● **Try it**: Which of the lines below include the word "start"? Pull each one out.
=== Begin Enclosure ===
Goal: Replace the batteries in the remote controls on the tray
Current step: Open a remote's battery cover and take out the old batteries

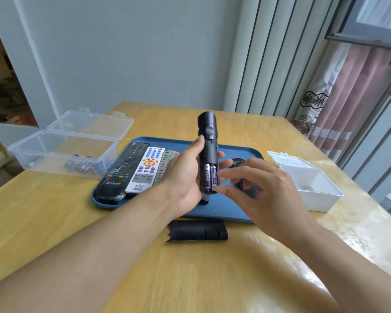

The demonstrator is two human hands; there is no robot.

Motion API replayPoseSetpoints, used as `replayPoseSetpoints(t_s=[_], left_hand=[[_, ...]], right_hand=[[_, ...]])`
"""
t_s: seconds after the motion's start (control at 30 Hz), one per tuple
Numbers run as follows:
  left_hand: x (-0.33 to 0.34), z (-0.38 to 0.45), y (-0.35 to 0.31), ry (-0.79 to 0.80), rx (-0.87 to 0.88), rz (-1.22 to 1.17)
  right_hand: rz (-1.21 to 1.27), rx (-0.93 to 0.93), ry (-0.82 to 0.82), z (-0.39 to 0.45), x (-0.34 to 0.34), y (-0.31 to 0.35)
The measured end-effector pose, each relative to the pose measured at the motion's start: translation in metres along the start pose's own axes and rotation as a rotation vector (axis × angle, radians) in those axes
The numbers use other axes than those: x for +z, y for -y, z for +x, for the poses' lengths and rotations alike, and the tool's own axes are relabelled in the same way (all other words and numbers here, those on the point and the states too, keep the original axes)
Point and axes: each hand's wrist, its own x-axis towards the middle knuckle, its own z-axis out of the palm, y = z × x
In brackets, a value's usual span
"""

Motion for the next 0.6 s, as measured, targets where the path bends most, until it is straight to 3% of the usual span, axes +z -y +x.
replayPoseSetpoints(t_s=[0.07, 0.6], left_hand=[[0.001, -0.0004, 0.0071, 0.041, -0.04, 0.035], [-0.0019, -0.0014, 0.0078, 0.038, 0.032, 0.073]], right_hand=[[-0.056, -0.004, -0.068, -0.0001, 0.0054, -0.0028], [-0.14, -0.107, -0.035, 0.0012, 0.0095, -0.006]])
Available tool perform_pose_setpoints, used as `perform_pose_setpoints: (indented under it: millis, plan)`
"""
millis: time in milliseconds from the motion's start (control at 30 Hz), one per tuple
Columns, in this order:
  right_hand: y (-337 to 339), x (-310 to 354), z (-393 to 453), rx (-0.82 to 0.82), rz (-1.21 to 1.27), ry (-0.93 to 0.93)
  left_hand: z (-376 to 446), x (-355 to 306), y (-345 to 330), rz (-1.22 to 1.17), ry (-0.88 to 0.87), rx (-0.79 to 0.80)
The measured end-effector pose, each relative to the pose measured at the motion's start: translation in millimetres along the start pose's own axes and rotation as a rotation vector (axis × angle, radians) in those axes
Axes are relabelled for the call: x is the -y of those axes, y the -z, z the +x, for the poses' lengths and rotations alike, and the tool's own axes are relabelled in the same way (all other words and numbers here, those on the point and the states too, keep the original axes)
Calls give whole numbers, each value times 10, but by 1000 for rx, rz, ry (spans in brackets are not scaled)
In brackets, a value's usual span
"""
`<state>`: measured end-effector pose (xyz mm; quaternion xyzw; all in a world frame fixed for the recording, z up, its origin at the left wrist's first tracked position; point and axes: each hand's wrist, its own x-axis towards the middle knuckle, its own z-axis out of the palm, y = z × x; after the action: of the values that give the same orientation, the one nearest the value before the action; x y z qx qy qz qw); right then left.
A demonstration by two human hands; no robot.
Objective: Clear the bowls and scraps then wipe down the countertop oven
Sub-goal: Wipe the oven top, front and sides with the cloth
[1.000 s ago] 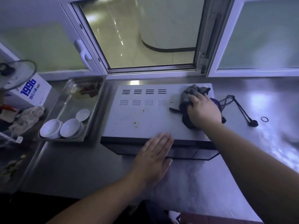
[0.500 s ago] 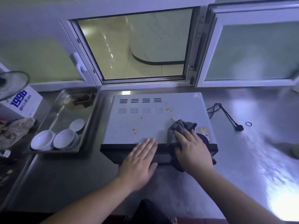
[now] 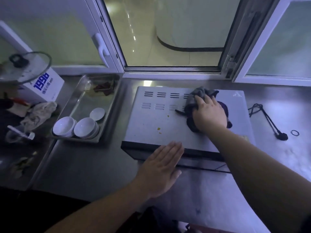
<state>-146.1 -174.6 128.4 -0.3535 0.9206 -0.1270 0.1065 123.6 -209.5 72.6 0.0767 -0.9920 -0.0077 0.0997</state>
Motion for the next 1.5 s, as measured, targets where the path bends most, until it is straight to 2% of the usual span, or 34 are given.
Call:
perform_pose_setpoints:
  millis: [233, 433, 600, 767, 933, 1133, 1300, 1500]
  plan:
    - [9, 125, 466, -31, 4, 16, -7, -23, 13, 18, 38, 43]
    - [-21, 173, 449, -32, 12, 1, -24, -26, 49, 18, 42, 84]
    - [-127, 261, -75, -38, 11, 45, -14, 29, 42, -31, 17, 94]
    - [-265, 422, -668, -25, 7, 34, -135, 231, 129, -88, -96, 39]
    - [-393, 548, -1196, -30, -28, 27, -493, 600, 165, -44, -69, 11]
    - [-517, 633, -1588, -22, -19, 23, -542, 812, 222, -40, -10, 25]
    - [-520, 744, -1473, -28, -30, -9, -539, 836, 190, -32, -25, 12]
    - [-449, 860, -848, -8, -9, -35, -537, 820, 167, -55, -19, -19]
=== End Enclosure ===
● **Solution to the problem**:
t_s: seconds after the motion's start (control at 30 Hz), one per tuple
The measured end-effector pose, each relative to the pose measured at the motion's start: translation in metres along the start pose's own axes and rotation as a rotation vector (axis × angle, radians) in those axes
millis: time in milliseconds from the motion's start (control at 30 Hz), one per tuple
The measured end-effector pose, each relative to the pose measured at the motion's start: translation in millimetres along the start pose's own axes and rotation as a rotation vector (axis × angle, radians) in those axes

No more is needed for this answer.